Throughout those years, I particularly hated the unavoidable contact with people old enough to have been active adults in Nazi Germany and about whom you knew that they had been “brown” to a degree; they now turned into syrupy do-gooders regarding Jews and Israel. My reticence led at times to the comment (naturally made behind my back): “Er ist ja schwer belastet” (He is quite heavily burdened).
It took years before I felt somewhat more at ease in Germany; yet eventually I almost did. My two Berlin grandchildren, Yonatan and Benjamin, could not imagine anything else.
2
Heightened public awareness of the Shoah was, as mentioned, a paradoxical result of the NBC miniseries; it led, almost immediately, to debates and to new historical work that marked the beginning of an exponential growth of
sustained scholarly attention to the subject. In 1983 the then president of the École des Hautes Études en Sciences Sociales, François Furet, asked me to organize an international conference on the history of the Shoah in Paris. Soon thereafter, in May 1984, a much larger international historical conference — the first ever held in Germany on this theme — was convened in Stuttgart.
The mayor of Stuttgart, Manfred Rommel, formally opened the meeting. The academic conveners, the historians Eberhard Jäckel and Jürgen Rohwer, followed, and then came my turn with a lecture addressing the issue that at the time divided historians of Nazi Germany between “intentionalists” and “functionalists” (opposite categories formulated by the British historian Tim Mason to analyze the political dynamics of Nazi Germany). I later regretted having chosen such abstract concepts regarding the Shoah; over the years, these distinctions disappeared.

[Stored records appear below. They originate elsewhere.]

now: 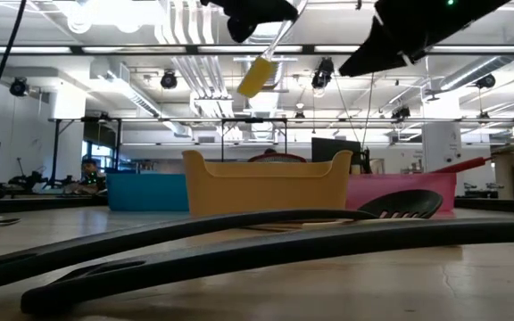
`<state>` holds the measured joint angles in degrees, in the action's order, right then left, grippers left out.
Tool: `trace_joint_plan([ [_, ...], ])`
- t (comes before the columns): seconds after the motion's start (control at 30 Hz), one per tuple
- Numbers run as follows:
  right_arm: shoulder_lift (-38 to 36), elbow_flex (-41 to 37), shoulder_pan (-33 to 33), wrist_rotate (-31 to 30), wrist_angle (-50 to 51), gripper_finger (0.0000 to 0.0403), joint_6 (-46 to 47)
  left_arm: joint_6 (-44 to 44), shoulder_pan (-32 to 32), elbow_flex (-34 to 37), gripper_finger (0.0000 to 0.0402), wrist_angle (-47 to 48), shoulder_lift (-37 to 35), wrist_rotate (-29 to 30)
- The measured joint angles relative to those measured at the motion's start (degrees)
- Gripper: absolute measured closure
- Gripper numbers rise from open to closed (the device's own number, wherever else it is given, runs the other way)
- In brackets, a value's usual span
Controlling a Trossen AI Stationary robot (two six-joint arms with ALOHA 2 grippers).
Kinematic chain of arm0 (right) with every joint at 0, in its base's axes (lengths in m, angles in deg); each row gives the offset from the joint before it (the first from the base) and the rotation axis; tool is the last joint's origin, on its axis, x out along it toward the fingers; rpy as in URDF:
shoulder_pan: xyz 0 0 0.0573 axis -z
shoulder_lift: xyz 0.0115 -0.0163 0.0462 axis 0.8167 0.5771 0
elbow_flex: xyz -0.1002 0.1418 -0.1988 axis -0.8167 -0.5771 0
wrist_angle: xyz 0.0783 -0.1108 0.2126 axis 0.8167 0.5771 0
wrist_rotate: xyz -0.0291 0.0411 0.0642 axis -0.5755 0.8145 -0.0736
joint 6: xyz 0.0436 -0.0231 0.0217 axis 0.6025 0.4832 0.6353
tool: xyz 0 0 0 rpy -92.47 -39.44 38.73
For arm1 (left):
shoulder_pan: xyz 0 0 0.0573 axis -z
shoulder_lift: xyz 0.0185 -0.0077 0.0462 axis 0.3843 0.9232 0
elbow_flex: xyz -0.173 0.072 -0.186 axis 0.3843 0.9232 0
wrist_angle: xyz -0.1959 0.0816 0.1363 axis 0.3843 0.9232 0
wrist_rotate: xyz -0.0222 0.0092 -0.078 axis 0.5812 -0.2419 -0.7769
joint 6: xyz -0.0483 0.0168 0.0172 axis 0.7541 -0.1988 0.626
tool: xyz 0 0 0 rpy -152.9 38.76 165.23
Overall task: Pick & Place Kitchen Items
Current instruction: Put the yellow spatula into the yellow bin
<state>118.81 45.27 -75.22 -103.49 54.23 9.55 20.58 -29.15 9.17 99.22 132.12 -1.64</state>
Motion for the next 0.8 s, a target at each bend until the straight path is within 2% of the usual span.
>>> trace_joint_plan([
  [0.23,-3.26,-0.32,0.00,0.27,8.42,0.0178,8.62,4.45,-0.95,-2.70,0.0390,2.95,3.29,0.51],
  [0.43,-3.00,-1.04,0.00,0.57,9.46,0.0192,8.98,5.26,-0.98,-2.35,0.0390,6.99,8.32,0.13],
  [0.8,-3.11,-1.39,0.00,0.61,9.79,0.0215,9.62,6.49,-0.98,-1.71,0.0390,8.94,12.84,-1.67],
])
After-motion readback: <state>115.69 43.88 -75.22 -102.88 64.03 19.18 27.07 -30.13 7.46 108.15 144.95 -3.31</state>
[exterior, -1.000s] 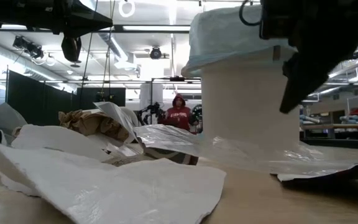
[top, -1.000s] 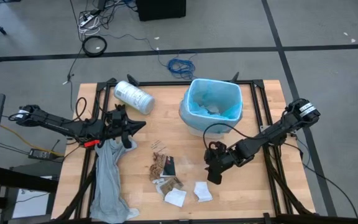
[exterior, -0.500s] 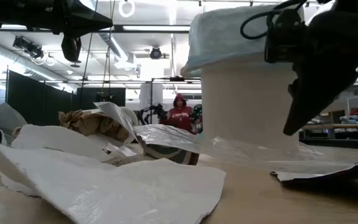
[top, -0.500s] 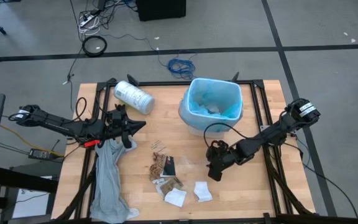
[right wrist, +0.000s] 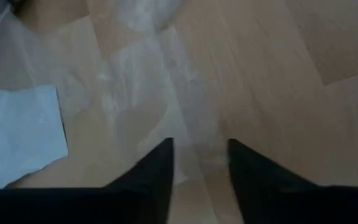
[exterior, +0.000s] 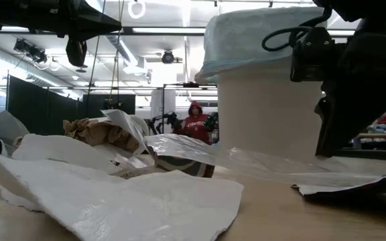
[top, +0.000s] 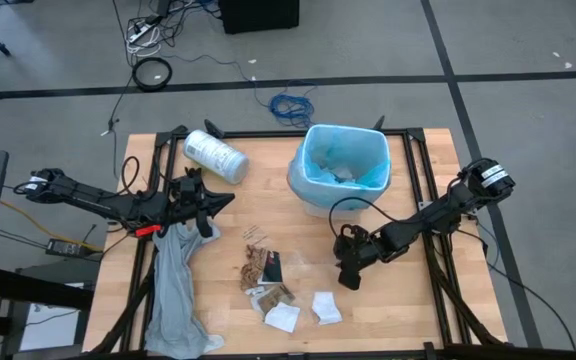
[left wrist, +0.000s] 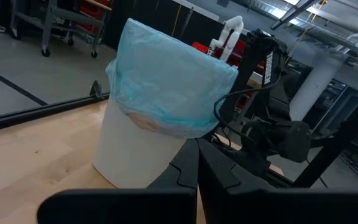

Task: Place trash/remove bag and relplace
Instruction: Put the transparent plastic into the trash bin

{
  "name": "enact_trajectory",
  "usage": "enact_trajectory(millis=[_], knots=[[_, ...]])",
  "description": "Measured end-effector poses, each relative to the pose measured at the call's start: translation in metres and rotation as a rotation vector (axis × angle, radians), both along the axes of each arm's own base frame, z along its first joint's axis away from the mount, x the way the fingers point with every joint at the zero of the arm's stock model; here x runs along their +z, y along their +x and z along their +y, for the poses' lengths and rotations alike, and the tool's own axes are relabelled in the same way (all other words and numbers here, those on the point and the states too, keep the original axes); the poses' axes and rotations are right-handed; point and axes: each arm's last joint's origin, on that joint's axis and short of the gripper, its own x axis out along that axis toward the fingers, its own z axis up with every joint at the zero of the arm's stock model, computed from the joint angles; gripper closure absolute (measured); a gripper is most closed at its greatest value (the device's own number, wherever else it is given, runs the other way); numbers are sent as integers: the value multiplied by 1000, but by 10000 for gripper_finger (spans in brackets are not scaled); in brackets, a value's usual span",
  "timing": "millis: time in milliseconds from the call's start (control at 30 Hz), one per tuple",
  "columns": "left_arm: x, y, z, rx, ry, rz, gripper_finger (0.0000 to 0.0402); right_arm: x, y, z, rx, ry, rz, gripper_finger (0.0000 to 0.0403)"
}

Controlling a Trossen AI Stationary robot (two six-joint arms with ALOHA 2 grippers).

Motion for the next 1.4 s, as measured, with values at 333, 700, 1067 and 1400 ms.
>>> enact_trajectory(millis=[333,700,1067,1400], knots=[[0,0,1,23,-1,1,394,7,9,1,-4,71,-51,401],[0,0,2,55,-3,0,394,85,43,6,132,-189,-111,403],[0,0,1,54,-2,2,394,233,67,-25,199,-689,-297,403],[-3,0,1,53,8,30,394,287,34,-94,-10,-878,-23,403]])
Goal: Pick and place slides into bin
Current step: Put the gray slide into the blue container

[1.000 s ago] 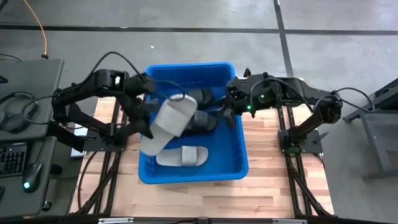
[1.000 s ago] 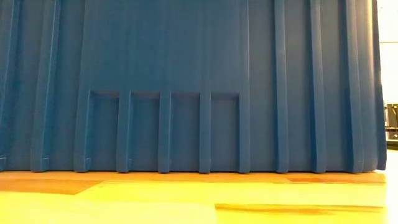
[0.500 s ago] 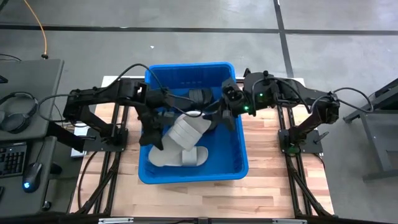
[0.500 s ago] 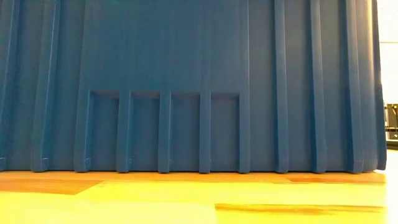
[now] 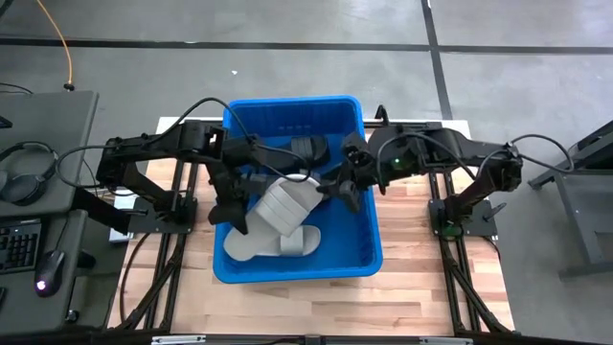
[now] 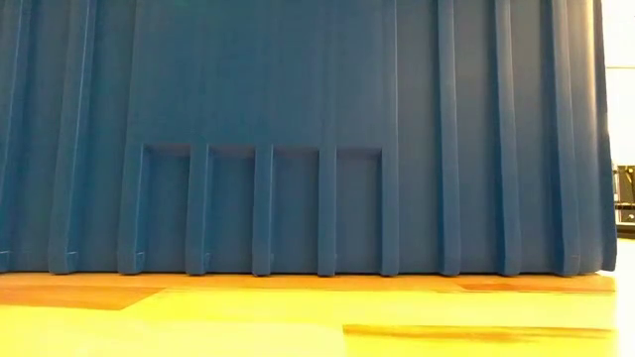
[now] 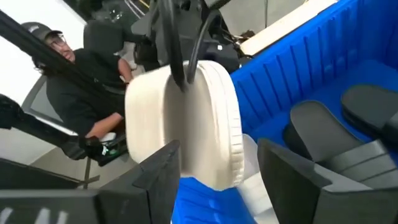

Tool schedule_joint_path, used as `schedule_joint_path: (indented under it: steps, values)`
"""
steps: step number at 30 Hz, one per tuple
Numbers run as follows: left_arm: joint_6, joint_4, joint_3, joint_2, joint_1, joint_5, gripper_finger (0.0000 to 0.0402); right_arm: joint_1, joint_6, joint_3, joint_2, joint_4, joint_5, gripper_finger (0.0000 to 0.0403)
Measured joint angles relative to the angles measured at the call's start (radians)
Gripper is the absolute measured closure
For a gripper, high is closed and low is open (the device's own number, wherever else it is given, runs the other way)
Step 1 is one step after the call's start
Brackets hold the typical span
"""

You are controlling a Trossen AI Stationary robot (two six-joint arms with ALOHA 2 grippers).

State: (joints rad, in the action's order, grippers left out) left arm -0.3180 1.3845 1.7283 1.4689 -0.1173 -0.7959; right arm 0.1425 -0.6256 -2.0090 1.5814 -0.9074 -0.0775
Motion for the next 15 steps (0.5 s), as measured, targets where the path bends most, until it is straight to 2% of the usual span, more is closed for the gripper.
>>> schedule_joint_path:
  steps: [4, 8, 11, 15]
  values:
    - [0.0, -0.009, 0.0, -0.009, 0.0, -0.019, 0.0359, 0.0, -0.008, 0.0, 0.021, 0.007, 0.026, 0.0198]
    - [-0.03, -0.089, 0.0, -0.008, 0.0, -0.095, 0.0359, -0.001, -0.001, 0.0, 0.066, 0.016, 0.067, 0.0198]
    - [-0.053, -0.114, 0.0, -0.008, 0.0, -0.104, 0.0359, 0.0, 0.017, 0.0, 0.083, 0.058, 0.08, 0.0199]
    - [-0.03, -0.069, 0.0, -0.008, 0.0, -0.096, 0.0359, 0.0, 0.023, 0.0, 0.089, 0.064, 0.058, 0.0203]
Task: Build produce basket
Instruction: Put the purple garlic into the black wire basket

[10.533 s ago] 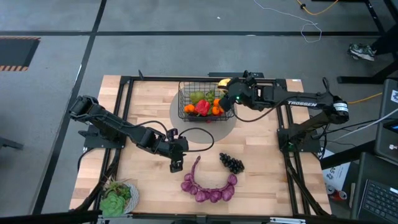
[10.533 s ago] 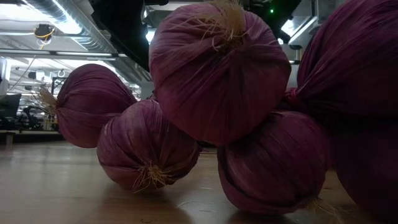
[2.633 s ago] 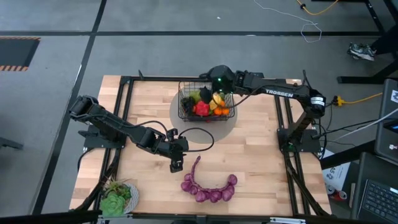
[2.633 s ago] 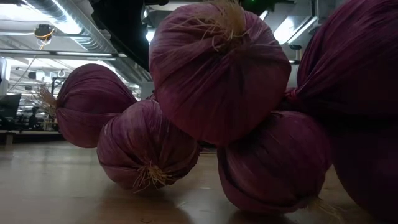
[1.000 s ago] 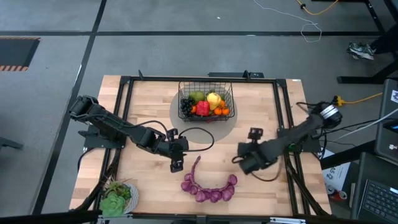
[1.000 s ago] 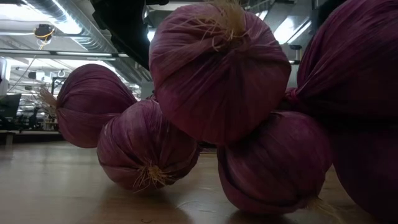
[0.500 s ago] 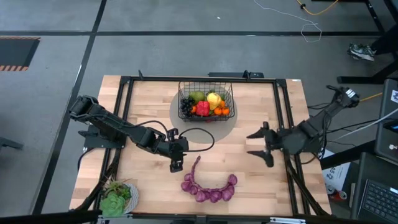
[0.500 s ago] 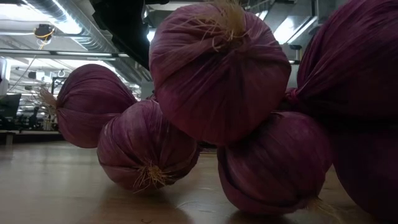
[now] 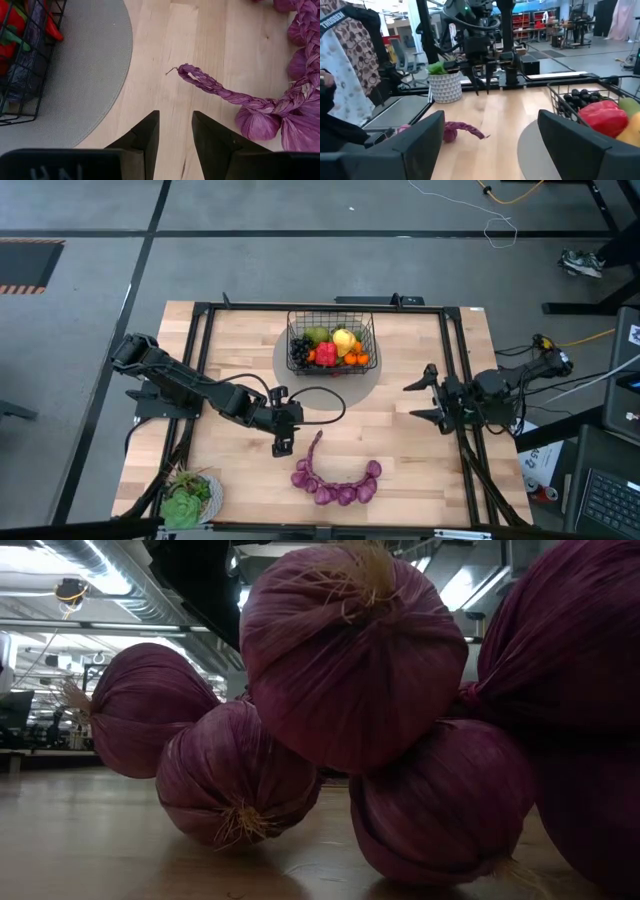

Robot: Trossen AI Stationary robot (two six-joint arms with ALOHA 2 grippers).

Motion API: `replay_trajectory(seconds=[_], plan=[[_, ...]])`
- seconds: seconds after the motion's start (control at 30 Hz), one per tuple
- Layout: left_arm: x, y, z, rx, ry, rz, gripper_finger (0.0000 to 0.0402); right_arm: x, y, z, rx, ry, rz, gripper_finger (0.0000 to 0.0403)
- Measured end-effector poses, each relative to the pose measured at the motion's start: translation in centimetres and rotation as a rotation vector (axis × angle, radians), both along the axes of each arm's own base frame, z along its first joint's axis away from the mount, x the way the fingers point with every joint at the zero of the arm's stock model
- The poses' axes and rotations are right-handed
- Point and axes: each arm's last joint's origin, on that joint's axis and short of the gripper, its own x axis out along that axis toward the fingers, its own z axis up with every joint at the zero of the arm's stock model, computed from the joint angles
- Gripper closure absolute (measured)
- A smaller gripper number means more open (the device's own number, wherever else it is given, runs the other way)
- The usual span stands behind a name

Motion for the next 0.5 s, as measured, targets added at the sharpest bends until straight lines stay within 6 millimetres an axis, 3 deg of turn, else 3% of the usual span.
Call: replay_trajectory(seconds=[0.2, 0.5], plan=[[0.0, 0.0, 0.0, 0.0, 0.0, 0.0, 0.0292, -0.6, -1.0, -1.1, -0.023, 0.07, -0.057, 0.0081], [0.0, 0.0, 0.0, -0.001, -0.001, 0.001, 0.0292, -0.9, -1.2, -1.0, -0.1, 0.02, 0.016, 0.0081]])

At the time, though, the opposition between the two approaches went much deeper than appeared at first glance. In my lecture, I criticized the functionalist position as strongly as I could and tried to argue for a moderate intentionalism that took into account the impact of circumstances, but nonetheless interpreted the extermination policy as the outcome of an extreme ideology of Jew hatred and of Hitler’s active role. In short, it considered the extermination the outcome of a willful policy, of an “intention.” To cross the threshold from persecution and even massacres into total extermination, Hilberg declared on that occasion, Hitler’s go-ahead was necessary.